12. What is your value for the speed of sound using the λ from Question #11? It has been shown experimentally that the speed of sound varies with temperature so that where T is the room temperature in Celsius. v sound = (331.5 m/s) + (0.607m/s o C) T, 13. What is room temperature (in o C) according to the thermometer at the back of the room? 14. What is the speed of sound using this temperature? 15. Assuming your answer to Question #14 is the correct v sound, what is the error for your v sound from Question #10. 16. Assuming your answer to Question #14 is the correct v sound, what is the error for your v sound from Question #12. PART 2: Determining the speed of sound with Tuning Fork #2 You will now go through the same procedure with Tuning Fork #2. 17. What is the frequency of Tuning Fork #2? Using this frequency, and the approximate value for the speed of sound, determine an approximate value for your wavelength.
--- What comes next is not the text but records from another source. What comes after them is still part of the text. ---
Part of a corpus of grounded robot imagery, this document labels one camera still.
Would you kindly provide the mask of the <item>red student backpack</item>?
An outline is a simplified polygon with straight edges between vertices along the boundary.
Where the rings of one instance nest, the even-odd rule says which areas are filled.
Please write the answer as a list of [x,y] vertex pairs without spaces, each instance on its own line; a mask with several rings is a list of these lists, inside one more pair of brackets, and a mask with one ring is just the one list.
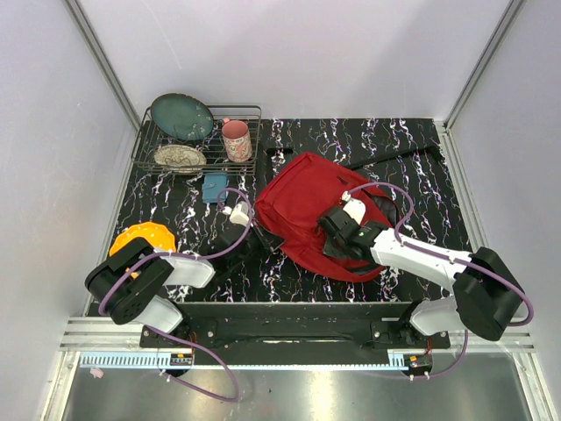
[[323,254],[326,233],[318,220],[332,207],[344,206],[348,191],[366,205],[362,225],[368,221],[394,228],[398,233],[399,211],[377,184],[362,175],[313,153],[303,153],[284,167],[259,194],[255,209],[259,223],[284,238],[281,251],[304,269],[342,282],[368,282],[384,266],[366,270],[366,261],[338,259]]

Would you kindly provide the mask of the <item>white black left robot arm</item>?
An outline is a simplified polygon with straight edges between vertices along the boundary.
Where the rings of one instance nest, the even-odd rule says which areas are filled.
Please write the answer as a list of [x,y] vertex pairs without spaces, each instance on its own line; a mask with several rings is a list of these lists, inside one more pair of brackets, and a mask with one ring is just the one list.
[[284,242],[257,223],[246,236],[242,225],[230,225],[202,250],[208,260],[178,258],[174,235],[153,222],[132,225],[115,239],[109,257],[88,274],[85,287],[116,325],[130,322],[159,329],[171,347],[182,346],[189,326],[170,300],[159,296],[165,286],[205,289],[232,277],[264,250],[274,252]]

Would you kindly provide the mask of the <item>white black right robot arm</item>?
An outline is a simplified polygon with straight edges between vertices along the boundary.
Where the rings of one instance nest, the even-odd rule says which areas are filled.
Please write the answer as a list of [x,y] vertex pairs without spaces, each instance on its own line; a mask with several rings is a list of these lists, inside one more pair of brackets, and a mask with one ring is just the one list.
[[405,346],[418,347],[441,331],[464,329],[497,341],[522,304],[522,288],[491,249],[460,252],[399,237],[394,228],[373,221],[360,225],[337,206],[324,212],[318,225],[326,233],[327,247],[345,258],[366,261],[362,269],[398,268],[450,292],[446,298],[414,303],[405,311],[397,328]]

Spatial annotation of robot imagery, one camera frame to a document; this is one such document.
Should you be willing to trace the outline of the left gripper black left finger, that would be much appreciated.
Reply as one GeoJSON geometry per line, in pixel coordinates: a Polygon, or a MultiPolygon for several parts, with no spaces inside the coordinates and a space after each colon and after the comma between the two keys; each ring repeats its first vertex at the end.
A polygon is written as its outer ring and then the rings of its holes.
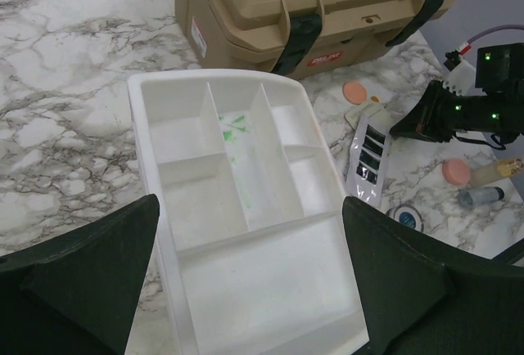
{"type": "Polygon", "coordinates": [[[124,353],[160,204],[155,195],[1,258],[3,354],[124,353]]]}

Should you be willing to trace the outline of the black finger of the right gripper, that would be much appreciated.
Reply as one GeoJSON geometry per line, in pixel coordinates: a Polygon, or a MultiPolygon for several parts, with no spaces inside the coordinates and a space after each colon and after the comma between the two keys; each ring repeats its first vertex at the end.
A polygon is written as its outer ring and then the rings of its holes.
{"type": "Polygon", "coordinates": [[[432,115],[438,96],[438,85],[429,84],[417,105],[390,129],[393,138],[408,138],[419,141],[435,141],[432,131],[432,115]]]}

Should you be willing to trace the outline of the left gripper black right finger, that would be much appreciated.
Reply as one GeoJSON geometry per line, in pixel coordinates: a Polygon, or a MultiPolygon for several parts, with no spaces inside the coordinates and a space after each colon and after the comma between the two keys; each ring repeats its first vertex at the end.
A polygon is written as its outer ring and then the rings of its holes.
{"type": "Polygon", "coordinates": [[[483,258],[355,197],[342,218],[368,332],[359,354],[523,352],[522,241],[483,258]]]}

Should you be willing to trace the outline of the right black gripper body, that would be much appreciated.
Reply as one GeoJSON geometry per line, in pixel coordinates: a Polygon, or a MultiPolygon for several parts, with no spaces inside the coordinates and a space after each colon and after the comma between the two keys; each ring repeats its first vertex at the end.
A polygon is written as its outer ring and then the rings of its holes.
{"type": "Polygon", "coordinates": [[[437,81],[430,82],[420,101],[417,135],[449,142],[462,132],[492,135],[501,149],[523,134],[523,82],[513,80],[483,96],[459,96],[437,81]]]}

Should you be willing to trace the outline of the white plastic drawer organizer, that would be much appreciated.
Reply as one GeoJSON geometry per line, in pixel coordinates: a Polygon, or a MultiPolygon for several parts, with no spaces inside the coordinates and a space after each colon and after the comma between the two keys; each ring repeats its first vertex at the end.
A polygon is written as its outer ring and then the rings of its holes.
{"type": "Polygon", "coordinates": [[[346,192],[304,87],[248,70],[128,81],[179,354],[352,354],[368,342],[346,192]]]}
18. What is your approximate value for λ? 19. What is your approximate value for ¼ λ? 20. What is your approximate value for ¾ λ? Use your answers to Questions #19 and 20 as starting points to find your resonance lengths. 21. What is the length of the air column for your first resonance? This is your value for ¼ λ. From this, determine λ. 22. What is your first experimental value for λ? 23. What is the length of the air column for your second resonance? This is your value for ¾ λ. From this, determine λ. 24. What is your second experimental value for λ? 25. What is your average value for λ?
26. Using your average λ and your tuning fork frequency, what is the speed of sound? 27. What is your value for λ using twice the difference between the resonance lengths? 28. What is your value for the speed of sound using the λ from Question #27? 29. Assuming your answer to Question #14 is the correct v sound, what is the error for your v sound from Question #26. 30. Assuming your answer to Question #14 is the correct v sound, what is the error for your v sound from Question #28. Notice that although we did use an approximate value for the speed of sound to help us find the location of the resonances, it wasn t absolutely necessary to do that. With patience, and enough time, the resonances can be found without a starting point, and from them the speed of sound can be accurately determined. Clean-Up Pour out as much of the water from the resonance tube apparatus as you can, wipe up any spills, and return all of the equipment to the arrangement in which you found it.